WHAT THE TASK ASKS:
In exact form, set down only those lines of the material that run from its first line to the line with "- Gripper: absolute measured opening", inclusive.

DATA PROVIDED:
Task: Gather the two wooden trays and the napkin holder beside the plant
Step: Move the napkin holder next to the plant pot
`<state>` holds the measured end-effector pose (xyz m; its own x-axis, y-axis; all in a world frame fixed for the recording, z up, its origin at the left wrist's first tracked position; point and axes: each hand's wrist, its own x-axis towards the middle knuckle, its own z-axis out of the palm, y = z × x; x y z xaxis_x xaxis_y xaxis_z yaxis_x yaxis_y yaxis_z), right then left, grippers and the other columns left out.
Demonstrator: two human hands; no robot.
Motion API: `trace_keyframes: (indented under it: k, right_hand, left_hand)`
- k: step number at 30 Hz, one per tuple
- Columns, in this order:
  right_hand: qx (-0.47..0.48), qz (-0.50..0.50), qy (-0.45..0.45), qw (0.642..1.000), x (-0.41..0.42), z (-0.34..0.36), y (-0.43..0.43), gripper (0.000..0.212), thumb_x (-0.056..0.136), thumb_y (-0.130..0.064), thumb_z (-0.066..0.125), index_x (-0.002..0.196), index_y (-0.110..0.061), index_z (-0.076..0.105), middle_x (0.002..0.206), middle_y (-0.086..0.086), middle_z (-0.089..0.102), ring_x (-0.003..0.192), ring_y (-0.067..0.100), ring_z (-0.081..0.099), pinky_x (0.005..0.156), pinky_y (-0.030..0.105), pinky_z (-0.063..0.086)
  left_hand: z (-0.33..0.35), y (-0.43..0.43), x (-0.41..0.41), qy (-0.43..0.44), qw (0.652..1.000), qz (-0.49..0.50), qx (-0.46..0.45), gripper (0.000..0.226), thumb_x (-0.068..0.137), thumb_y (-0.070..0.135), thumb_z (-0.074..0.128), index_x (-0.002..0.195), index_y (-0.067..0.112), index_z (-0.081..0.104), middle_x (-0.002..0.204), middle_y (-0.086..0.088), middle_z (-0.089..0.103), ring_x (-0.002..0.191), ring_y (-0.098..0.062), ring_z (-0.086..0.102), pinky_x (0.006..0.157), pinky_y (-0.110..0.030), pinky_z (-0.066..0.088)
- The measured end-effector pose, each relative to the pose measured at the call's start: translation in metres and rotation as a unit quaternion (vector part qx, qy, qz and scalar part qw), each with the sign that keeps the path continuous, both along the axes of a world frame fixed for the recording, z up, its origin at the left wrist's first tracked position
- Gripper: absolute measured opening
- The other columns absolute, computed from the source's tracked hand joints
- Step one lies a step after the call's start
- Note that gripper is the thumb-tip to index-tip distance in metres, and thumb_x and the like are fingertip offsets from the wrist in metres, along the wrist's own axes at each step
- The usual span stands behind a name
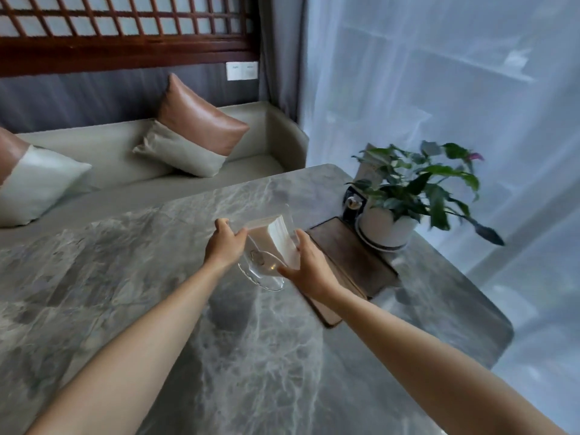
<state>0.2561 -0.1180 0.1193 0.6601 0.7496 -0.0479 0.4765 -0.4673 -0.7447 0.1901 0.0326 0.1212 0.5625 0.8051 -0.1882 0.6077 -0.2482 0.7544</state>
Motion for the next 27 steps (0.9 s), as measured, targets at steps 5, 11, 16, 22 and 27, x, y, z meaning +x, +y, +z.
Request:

ANSWER AREA:
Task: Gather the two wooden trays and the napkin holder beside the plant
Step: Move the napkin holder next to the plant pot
`<state>` holds the measured end-effector pose (xyz m; its own x-axis, y-axis; all in a world frame fixed for the recording, z up, its origin at the left wrist's first tracked position; point and axes: each hand's wrist, its own x-axis towards the middle knuckle, its own z-axis out of the palm, y = z × x; x y z xaxis_x xaxis_y xaxis_z yaxis_x yaxis_y yaxis_z), right then left, grippers and the other columns left out.
Demonstrator: two human hands; no robot.
Motion API: `trace_keyframes: (indented under it: k, right_hand, left_hand)`
- k: step number at 30 Hz, one per tuple
- Columns, in this order:
  right_hand: qx (-0.47..0.48), qz (-0.50..0.50), qy (-0.45..0.45), qw (0.642..1.000), x (-0.41..0.42), z (-0.34..0.36), y (-0.43..0.43), gripper (0.000..0.212), thumb_x (-0.056..0.136), thumb_y (-0.130..0.064), thumb_z (-0.066..0.125), index_x (-0.002..0.196), index_y (-0.110..0.061), index_z (-0.076..0.105), middle_x (0.002..0.206), middle_y (-0.086..0.086), middle_z (-0.089..0.102), ring_x (-0.003..0.192), ring_y (-0.067..0.100), ring_z (-0.081..0.099), pinky_x (0.005..0.156), pinky_y (-0.030..0.105), pinky_z (-0.063..0.086)
  left_hand: z (-0.33..0.35), y (-0.43..0.43), x (-0.41..0.41), qy (-0.43..0.44), qw (0.652..1.000), qz (-0.49..0.50), qx (-0.46..0.45), gripper (0.000..0.226), thumb_x (-0.068..0.137), thumb_y (-0.070..0.135), thumb_z (-0.074..0.128), index_x (-0.002..0.195), index_y (-0.067..0.112), index_z (-0.081..0.104), middle_x (-0.002..0.204), middle_y (-0.086..0.088), middle_z (-0.089..0.103), ring_x (-0.002..0.191), ring_y (-0.098..0.062), ring_z (-0.086..0.102), pinky_x (0.006..0.157), pinky_y (-0.110..0.030), pinky_z (-0.066..0.088)
- The measured end-effector pose, each relative to the pose measured at the call's start: translation in metres and rotation as a unit quaternion (vector part qx, qy, qz and scalar part qw), each with the sign that keeps the path continuous, both along the axes of a world frame fixed for the recording, z up, its origin at the left wrist's first tracked position
- Gripper: absolute measured opening

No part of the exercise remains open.